### Problem details
Look through the data below, tally the lines where "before" occurs, and write the total alone.
BEGIN Material shown
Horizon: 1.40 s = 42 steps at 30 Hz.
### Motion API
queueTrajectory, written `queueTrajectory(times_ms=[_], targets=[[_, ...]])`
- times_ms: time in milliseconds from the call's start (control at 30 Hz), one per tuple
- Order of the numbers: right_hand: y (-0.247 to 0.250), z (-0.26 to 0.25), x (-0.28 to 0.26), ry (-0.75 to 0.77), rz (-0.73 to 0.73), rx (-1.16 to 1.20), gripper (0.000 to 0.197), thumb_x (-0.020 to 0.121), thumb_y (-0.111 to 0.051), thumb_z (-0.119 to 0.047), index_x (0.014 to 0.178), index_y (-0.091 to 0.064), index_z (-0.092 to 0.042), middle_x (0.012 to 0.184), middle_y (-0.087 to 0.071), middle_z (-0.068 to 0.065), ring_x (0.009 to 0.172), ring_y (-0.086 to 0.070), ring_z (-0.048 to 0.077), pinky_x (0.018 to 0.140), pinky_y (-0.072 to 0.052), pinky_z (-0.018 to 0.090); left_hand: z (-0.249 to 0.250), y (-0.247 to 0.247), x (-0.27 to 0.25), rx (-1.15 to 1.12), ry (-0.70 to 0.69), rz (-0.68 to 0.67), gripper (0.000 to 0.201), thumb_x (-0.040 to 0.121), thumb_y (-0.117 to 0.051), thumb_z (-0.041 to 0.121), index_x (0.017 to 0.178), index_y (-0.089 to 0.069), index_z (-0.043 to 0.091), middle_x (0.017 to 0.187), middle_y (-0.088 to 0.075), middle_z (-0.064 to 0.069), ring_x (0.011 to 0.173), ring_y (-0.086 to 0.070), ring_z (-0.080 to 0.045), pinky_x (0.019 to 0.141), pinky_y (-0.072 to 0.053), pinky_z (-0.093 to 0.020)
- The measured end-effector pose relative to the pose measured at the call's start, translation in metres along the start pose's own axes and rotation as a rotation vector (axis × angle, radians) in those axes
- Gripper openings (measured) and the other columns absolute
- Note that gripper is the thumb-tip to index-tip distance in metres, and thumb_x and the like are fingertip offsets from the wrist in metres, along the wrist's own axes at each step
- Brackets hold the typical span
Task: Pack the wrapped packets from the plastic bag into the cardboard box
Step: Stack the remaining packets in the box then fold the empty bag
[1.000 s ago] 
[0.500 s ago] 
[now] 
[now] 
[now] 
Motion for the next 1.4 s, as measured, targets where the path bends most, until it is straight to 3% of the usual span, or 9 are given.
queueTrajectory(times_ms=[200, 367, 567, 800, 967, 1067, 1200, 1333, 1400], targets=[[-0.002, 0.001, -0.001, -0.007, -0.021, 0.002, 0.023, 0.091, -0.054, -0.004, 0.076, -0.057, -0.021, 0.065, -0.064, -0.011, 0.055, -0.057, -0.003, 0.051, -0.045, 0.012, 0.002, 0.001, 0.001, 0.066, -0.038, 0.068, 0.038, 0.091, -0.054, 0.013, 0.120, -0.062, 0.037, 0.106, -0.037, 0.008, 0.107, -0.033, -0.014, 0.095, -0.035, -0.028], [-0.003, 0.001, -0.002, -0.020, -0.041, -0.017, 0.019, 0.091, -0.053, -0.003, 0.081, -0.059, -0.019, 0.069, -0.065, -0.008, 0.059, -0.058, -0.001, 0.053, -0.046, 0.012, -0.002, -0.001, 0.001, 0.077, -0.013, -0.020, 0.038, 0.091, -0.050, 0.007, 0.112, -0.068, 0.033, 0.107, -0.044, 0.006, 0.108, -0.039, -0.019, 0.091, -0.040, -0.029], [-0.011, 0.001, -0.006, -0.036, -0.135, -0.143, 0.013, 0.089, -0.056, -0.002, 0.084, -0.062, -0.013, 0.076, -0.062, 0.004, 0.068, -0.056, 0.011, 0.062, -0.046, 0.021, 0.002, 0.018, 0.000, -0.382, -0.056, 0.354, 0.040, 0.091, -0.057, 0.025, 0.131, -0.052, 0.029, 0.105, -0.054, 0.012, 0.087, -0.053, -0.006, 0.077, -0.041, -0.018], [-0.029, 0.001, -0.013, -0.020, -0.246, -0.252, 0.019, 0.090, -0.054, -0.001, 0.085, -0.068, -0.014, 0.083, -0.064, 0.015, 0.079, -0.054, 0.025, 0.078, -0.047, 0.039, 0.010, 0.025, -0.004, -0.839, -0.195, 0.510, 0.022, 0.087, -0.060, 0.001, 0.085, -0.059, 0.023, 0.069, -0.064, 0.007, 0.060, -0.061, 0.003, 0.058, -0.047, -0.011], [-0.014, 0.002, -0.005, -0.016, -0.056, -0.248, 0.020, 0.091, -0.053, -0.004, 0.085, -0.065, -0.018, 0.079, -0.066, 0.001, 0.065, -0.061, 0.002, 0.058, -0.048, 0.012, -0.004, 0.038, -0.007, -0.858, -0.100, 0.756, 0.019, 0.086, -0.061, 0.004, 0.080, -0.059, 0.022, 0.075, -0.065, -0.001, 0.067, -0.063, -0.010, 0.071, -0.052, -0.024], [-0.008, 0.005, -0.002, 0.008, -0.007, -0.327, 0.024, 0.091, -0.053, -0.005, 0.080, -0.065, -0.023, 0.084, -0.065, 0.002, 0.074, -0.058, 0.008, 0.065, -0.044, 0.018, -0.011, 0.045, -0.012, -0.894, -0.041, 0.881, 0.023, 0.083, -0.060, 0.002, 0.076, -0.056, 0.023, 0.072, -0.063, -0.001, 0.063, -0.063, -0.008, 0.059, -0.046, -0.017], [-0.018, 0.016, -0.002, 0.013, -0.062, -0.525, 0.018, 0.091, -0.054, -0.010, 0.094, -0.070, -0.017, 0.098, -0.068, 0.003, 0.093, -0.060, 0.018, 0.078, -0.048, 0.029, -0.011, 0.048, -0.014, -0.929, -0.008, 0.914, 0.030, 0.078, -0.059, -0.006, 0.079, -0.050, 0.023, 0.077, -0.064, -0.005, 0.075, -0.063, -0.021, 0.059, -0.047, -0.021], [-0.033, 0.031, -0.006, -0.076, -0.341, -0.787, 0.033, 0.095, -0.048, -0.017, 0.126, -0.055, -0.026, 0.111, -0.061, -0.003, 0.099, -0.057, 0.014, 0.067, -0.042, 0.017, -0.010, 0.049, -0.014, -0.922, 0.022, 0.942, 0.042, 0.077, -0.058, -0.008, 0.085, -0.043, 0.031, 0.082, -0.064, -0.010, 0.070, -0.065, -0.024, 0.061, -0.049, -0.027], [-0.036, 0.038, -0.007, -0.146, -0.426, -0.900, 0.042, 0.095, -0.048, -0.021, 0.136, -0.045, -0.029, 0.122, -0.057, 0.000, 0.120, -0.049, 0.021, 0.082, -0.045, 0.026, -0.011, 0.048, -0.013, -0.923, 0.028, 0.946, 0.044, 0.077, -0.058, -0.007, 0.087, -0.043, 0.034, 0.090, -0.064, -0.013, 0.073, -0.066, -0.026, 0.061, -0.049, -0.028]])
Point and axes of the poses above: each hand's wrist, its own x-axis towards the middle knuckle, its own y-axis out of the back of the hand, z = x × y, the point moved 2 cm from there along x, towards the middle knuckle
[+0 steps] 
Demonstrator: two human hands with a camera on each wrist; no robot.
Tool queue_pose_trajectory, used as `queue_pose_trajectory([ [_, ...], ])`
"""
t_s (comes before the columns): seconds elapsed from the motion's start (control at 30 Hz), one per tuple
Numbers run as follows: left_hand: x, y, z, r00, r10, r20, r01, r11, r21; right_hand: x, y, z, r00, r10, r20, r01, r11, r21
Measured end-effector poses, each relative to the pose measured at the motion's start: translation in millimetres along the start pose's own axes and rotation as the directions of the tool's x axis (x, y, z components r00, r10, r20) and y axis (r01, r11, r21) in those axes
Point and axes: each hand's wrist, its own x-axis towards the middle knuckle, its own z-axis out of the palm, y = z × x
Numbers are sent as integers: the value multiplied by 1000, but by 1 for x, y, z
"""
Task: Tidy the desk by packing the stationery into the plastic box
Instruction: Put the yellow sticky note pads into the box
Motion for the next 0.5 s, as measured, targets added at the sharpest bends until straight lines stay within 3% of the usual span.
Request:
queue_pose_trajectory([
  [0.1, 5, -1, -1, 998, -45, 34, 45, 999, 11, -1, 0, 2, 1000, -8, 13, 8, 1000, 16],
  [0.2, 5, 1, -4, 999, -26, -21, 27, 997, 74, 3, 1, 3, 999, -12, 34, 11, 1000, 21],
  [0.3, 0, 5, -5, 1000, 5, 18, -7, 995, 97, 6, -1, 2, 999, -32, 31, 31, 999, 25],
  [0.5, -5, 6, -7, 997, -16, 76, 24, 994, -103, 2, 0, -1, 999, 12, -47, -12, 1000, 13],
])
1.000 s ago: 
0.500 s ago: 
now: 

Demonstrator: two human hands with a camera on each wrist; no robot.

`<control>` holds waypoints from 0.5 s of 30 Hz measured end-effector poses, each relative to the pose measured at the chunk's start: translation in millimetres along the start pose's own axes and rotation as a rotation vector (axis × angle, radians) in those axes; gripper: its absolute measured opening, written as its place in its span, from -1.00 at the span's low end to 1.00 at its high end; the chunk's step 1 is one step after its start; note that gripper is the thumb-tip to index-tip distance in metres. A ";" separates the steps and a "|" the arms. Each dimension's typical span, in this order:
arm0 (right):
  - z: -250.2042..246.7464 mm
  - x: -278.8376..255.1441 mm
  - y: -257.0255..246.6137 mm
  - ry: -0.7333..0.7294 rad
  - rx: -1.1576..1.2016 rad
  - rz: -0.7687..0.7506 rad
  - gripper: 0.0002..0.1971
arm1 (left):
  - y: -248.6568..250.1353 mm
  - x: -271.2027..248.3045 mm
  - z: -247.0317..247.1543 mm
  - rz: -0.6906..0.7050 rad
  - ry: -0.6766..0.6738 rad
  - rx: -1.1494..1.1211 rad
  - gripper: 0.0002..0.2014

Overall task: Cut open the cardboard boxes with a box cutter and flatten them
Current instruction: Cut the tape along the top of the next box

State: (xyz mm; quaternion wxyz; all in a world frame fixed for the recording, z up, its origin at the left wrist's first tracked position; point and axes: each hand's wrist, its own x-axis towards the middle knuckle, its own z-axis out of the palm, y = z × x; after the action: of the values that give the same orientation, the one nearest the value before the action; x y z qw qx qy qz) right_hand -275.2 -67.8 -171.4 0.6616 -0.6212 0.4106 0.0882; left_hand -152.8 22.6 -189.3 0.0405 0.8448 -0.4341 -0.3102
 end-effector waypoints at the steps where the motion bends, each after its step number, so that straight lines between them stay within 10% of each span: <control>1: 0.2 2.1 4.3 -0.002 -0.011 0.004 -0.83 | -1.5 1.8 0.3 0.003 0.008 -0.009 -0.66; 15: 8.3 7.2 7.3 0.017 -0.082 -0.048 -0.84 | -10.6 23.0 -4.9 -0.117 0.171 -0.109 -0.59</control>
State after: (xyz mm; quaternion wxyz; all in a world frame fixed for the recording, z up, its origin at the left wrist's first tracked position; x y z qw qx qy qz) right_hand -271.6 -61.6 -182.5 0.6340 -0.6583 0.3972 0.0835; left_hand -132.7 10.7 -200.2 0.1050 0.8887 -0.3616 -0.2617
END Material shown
### Task output
2